Activity:
Extract every line from the records below that contains the word "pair".

Records from a collection:
--

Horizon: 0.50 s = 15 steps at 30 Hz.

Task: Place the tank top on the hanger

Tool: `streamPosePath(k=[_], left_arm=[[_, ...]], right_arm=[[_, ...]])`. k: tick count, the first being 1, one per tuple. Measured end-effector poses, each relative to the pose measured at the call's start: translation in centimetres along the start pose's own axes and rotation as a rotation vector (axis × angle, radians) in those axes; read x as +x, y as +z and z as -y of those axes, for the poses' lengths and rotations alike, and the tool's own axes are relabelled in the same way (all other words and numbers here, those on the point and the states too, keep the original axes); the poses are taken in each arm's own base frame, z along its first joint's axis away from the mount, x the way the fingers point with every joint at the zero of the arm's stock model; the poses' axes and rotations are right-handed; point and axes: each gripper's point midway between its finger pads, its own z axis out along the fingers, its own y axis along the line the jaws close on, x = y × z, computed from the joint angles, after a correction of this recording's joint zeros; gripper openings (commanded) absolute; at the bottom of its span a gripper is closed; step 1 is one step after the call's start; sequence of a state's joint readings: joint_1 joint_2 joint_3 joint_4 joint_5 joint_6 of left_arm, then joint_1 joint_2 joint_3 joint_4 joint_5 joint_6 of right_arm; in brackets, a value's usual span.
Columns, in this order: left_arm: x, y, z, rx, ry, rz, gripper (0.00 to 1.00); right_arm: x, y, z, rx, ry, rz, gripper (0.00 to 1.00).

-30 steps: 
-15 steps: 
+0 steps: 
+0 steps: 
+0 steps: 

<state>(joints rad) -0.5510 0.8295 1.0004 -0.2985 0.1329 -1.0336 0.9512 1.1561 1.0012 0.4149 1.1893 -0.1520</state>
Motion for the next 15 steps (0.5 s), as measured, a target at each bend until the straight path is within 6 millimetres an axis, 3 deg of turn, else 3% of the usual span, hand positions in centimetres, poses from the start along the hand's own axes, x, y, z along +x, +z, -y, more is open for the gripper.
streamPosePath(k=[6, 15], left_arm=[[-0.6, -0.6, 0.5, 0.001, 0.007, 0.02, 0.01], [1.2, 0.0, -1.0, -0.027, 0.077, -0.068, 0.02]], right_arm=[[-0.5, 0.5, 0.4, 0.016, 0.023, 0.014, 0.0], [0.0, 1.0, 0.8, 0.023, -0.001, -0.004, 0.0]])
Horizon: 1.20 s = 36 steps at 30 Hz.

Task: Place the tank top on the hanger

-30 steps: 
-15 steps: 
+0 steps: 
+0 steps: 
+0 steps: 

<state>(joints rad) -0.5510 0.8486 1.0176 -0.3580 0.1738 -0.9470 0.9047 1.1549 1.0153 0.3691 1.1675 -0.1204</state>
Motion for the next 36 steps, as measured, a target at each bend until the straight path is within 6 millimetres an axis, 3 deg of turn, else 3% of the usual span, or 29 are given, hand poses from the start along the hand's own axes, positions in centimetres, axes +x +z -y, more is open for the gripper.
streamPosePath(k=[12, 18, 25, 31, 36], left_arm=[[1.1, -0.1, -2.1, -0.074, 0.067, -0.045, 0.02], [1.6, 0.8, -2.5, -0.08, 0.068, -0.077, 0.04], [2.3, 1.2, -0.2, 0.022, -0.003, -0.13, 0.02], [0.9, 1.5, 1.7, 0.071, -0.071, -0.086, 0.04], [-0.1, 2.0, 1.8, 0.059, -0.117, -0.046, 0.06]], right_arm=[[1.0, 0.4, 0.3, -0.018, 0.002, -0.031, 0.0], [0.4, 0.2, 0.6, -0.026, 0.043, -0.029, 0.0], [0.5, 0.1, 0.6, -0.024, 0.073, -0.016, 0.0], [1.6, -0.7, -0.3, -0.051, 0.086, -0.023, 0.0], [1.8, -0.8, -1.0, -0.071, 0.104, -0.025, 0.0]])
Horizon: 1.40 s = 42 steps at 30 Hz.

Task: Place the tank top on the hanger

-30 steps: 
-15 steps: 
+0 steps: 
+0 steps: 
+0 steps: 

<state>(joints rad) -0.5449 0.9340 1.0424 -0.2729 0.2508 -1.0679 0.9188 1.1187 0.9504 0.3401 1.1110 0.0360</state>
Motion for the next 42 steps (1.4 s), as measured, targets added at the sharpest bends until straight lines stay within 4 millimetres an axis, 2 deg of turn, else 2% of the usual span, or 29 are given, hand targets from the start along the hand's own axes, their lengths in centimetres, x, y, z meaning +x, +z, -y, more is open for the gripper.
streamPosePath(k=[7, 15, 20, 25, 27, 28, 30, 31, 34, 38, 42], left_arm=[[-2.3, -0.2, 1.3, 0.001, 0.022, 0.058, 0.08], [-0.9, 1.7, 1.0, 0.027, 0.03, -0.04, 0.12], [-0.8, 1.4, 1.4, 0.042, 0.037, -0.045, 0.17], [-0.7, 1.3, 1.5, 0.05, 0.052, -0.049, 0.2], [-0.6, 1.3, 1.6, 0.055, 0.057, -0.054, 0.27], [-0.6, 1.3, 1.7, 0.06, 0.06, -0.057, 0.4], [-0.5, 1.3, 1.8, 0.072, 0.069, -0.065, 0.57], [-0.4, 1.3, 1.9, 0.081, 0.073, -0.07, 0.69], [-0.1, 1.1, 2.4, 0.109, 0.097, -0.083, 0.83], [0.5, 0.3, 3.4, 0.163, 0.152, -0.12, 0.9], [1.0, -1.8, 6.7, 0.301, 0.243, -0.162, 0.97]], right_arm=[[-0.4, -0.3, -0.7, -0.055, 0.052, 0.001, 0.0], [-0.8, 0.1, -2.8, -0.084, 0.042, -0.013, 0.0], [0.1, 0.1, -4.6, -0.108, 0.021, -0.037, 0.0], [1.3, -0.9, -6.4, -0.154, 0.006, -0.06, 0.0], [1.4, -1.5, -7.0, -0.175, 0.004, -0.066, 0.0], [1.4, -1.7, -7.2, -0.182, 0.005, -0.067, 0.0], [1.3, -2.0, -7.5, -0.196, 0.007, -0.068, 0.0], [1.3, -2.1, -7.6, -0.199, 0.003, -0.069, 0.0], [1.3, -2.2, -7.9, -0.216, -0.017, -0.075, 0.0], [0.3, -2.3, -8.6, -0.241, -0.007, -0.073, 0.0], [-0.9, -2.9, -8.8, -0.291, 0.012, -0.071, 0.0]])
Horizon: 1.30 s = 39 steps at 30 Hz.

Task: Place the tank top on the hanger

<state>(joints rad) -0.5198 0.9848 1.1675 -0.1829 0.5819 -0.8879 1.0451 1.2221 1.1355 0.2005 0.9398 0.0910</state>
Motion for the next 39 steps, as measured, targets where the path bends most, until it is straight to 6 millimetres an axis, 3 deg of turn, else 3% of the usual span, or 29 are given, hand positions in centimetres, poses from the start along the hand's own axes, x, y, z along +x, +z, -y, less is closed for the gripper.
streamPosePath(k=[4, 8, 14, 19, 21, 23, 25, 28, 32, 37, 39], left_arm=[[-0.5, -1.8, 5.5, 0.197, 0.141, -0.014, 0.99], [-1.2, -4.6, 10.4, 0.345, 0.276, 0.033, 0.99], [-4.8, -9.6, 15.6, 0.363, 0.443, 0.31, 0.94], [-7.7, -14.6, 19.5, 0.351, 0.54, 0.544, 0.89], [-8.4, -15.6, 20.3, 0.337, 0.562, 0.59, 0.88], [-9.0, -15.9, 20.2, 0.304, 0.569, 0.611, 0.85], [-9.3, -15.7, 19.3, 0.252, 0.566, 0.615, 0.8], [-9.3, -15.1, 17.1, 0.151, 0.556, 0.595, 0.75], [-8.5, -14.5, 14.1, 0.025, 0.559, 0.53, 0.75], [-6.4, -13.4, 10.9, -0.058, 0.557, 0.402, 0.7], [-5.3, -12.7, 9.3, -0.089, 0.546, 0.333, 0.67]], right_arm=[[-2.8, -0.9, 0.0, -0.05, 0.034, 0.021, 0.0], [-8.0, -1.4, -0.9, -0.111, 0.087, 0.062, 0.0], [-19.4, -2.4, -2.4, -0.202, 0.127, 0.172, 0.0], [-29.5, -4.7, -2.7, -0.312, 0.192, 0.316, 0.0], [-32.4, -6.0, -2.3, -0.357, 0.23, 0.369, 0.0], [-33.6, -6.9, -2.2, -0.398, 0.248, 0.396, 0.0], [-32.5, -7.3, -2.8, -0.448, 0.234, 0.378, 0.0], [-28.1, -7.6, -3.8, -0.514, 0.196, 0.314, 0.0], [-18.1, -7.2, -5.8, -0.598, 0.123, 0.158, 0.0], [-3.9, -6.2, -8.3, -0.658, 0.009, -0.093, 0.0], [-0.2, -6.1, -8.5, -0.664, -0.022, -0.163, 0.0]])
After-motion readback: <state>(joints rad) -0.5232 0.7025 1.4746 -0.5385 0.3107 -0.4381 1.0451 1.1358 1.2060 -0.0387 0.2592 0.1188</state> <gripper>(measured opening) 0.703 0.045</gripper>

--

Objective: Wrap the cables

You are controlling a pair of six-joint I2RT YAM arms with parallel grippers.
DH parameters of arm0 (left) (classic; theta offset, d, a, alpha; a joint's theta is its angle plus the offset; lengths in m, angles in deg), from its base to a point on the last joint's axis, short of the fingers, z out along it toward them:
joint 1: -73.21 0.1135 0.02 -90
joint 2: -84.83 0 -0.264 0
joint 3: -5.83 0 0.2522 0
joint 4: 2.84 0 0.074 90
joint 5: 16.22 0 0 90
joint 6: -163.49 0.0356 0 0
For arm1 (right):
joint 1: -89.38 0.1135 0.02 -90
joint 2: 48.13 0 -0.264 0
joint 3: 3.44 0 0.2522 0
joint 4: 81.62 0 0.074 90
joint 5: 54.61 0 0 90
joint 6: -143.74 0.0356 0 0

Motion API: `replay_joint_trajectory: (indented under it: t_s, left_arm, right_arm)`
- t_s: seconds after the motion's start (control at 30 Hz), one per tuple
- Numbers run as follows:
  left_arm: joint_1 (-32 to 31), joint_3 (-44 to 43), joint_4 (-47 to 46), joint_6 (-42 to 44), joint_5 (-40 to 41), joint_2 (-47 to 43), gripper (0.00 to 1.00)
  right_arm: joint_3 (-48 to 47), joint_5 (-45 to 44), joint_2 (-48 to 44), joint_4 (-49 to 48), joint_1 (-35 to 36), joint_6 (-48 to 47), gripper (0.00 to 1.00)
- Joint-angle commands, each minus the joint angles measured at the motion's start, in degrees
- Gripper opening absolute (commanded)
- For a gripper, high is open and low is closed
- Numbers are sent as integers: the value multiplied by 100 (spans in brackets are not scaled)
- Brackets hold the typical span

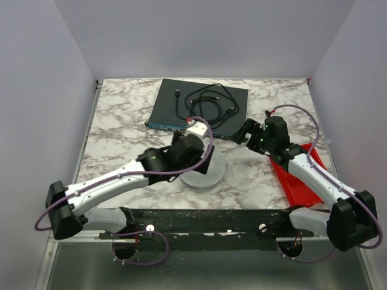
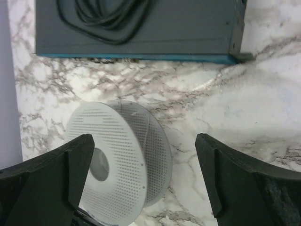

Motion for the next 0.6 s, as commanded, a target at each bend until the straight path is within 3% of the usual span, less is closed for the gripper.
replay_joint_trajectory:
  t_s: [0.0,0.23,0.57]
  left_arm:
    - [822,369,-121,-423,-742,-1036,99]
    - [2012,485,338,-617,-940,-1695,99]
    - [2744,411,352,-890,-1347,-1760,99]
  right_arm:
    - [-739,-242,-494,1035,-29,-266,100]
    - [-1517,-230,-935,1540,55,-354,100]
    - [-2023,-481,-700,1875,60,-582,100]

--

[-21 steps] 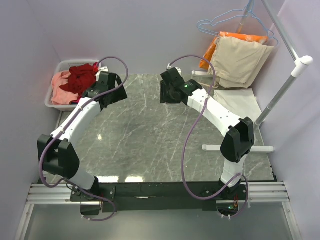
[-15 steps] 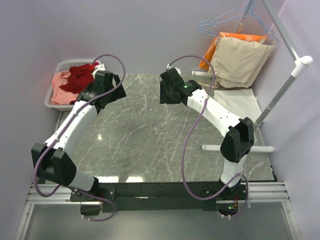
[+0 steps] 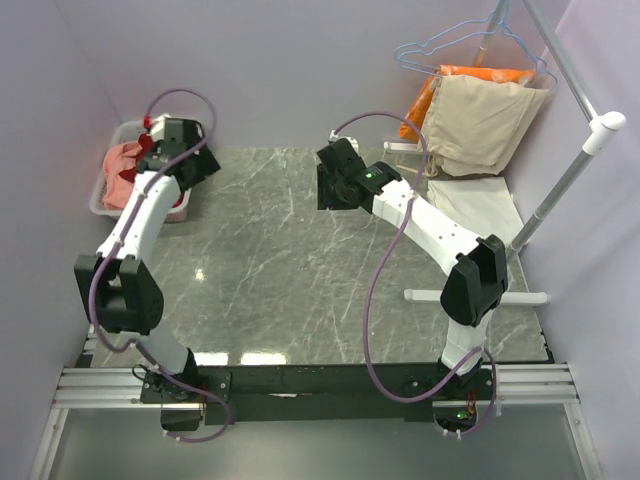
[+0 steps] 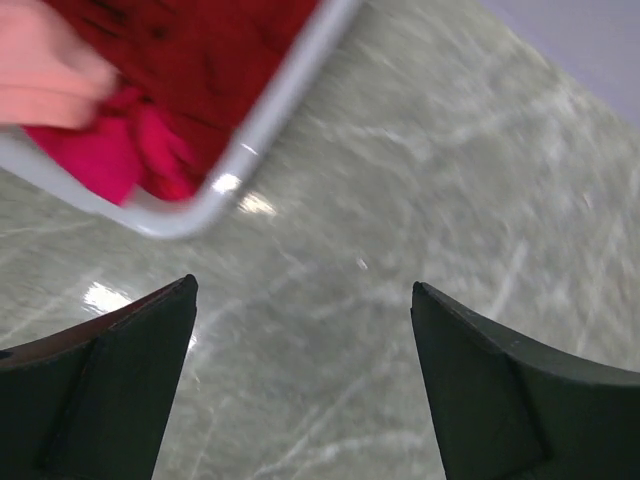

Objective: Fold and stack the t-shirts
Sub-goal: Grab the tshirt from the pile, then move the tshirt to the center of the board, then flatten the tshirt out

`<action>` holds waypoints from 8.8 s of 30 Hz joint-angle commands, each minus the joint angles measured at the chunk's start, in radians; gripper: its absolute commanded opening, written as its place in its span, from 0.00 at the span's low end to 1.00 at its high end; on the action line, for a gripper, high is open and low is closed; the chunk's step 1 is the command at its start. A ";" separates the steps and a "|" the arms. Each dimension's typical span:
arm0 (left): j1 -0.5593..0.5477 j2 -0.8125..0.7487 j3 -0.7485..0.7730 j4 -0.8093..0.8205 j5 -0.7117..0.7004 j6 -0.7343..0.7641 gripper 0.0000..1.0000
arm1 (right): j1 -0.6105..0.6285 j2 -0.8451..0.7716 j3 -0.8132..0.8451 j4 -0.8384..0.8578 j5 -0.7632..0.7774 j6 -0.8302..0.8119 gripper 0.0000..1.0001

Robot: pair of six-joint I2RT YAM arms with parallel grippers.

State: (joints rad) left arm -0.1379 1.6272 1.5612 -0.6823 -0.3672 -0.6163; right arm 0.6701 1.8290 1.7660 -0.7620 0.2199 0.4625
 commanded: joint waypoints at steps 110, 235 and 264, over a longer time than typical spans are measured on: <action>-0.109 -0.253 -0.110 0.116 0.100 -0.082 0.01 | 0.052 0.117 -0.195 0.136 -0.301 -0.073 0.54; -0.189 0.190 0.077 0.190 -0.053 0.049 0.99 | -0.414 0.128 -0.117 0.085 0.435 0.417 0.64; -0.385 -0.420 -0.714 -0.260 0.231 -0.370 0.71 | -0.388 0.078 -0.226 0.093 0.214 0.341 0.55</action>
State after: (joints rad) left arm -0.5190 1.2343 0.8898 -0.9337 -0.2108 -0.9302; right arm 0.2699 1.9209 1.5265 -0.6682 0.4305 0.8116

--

Task solution:
You are controlling a pair of six-joint I2RT YAM arms with parallel grippers.
Robot: pair of six-joint I2RT YAM arms with parallel grippers.

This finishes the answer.